第百五十五話 ただより高いものはない
俺たちが今いるのは、「水屋」の支配人室だ。和風な宿の雰囲気とは異なり、この部屋は洋風の執務室だ。
接待用のソファへと座らされた俺たちに向き合う男はその部屋の主であるノキザルだ。こういった交渉の場で矢面に立つのは俺だ。いつも通り、リイは一言も発さず、睨みつけるように威圧感をふりまく。
「お二人とも、食事と温泉は満喫していただけたでしょうか?」
「ええ、素晴らしい体験でした」
「それは、よかった....」
「こんな体験をタダでさせてもらって....今からでも代金をお支払いした方が....」
「いえいえ、それにはおよびません....これはほんのお礼ですので.....」
通り一遍の会話を終えたあたりで、ノキザルは本題を切りだす。
「......それで、お二人は大層腕の立つ獣狩りであらせられるとお見受けしますが、相違ないでしょうか?」
「....ええ、まあ、そこらへんのチンピラよりかは強いと自負しています」
「それはすばらしい!!初めて見た時からそのオーラはただものではないと....」
めっちゃヨイショしてくるなこいつ....
「お世辞はいいので、本題に入っていただけますか?」
「ははは、失礼しました。お二人に依頼したいことがございまして......」
「依頼?どんな?話は内容を聞いてからからでも?」
「ええ、もちろんでございます。お二人にスコーピオンとよばれるこの街の賊を討伐していただきたいのです」
そうして、ノキザルはスコーピオンについて語り出す。スコーピオンはこの街に根付いた自警団の成れの果てみたいな連中で、それがヤクザ化したようなものらしい。彼らはこの街にある歓楽街の店や温泉宿なんかの用心棒をする代わりにかなりの額のみかじめ料を要求しているらしい。この街では新参にあたる「水屋」は独自の用心棒を雇用しており、みかじめ料を断ったが、それ以来いやがらせが続いているらしい。先のカラム兄弟もその一つだそうだ。

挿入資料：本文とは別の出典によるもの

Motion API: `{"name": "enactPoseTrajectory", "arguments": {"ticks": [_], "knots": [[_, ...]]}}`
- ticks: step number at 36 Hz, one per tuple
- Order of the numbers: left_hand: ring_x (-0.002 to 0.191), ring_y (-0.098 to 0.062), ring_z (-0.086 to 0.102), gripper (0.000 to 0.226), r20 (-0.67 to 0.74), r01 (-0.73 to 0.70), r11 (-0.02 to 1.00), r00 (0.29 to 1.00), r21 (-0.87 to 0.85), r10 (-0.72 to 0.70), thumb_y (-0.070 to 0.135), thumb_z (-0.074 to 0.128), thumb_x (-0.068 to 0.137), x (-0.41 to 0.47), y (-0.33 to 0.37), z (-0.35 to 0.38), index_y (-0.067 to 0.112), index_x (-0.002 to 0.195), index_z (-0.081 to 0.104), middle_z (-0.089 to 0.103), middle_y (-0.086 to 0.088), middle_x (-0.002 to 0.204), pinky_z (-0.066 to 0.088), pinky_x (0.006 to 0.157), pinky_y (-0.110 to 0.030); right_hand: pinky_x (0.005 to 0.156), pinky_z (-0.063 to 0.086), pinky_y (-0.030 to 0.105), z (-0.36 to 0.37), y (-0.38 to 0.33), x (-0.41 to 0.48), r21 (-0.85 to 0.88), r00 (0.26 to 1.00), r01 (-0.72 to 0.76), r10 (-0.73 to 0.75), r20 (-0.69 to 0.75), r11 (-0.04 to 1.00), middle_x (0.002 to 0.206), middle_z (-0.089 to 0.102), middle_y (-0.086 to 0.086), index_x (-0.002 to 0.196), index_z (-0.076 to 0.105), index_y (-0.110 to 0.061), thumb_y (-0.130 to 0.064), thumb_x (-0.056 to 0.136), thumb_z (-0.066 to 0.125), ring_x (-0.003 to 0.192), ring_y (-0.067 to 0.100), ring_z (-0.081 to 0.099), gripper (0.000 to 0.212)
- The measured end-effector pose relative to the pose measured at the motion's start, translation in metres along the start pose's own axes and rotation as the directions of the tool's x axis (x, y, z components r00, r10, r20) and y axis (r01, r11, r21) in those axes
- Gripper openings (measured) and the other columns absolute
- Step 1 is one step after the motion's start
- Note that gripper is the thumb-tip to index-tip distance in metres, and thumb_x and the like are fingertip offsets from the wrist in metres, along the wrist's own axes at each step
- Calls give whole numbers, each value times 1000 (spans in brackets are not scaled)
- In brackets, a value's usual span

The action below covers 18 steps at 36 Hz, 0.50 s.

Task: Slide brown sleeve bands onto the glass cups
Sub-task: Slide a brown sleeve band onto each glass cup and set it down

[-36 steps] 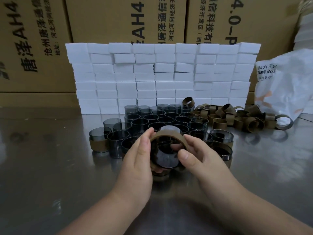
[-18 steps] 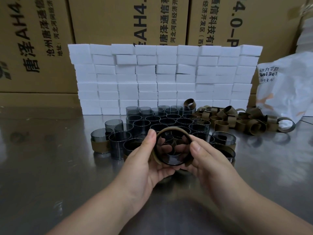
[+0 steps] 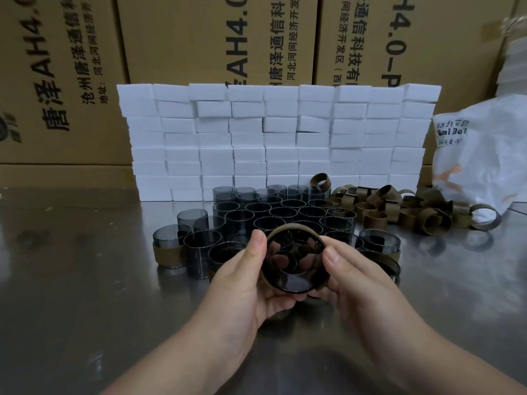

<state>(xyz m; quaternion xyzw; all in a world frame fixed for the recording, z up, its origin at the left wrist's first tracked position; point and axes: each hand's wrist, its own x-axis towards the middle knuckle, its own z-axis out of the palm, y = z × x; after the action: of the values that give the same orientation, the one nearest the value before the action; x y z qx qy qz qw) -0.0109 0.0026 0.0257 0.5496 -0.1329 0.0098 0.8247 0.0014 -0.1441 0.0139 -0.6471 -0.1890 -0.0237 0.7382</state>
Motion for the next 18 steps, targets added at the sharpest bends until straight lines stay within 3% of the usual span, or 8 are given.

一通り話を聞いた俺たちは、しばし考える。リイは俺に一任するといういつものスタンスだ。俺はいくつか質問を投げることにする。
「.....でしたら、自前の用心棒たちにやらせればよいのでは?」
「....彼らではかないませんし、それでは本来の店の用心棒という仕事が滞ってしまいますので」
「......討伐とは?殲滅しろということですか?」
「それは、彼らがこの宿に手出しできないようにしていただければ形式は問いません」
......ヤクザが多少痛い目を見た程度で、引き下がるとは思えない。彼が言うことの意味は「皆殺しにしろ」ということだ。それが、意図的か無意識なことかは不明だが。その後に、ノキザルが提示してきた額面はかなりのものだ。チンピラを相手にする金額としては破格だ。ただ、できれば人は殺したくない.....やる以上はリイにも負担をかけることになる。しかし、コゼットの護衛任務による報酬があるとはいえ金は必要だ。メッセンジャーを探すにしろ、何かしらの手段をとるにしろ、三百年の間手紙を保存するという行為に金がかからないはずがない。それに、日々の生活だってある。俺は、悩みに悩んだ末、依頼をうけることを承諾した。
もちろん、血判上を交わし、破れば殺すと念押しした上で、今回は前金を受け取った。これで、以前のようにただ働きということは無くなった。
そうして、俺とリイは部屋へと戻る。依頼を達成するまでは無料で部屋に宿泊させてくれるらしい。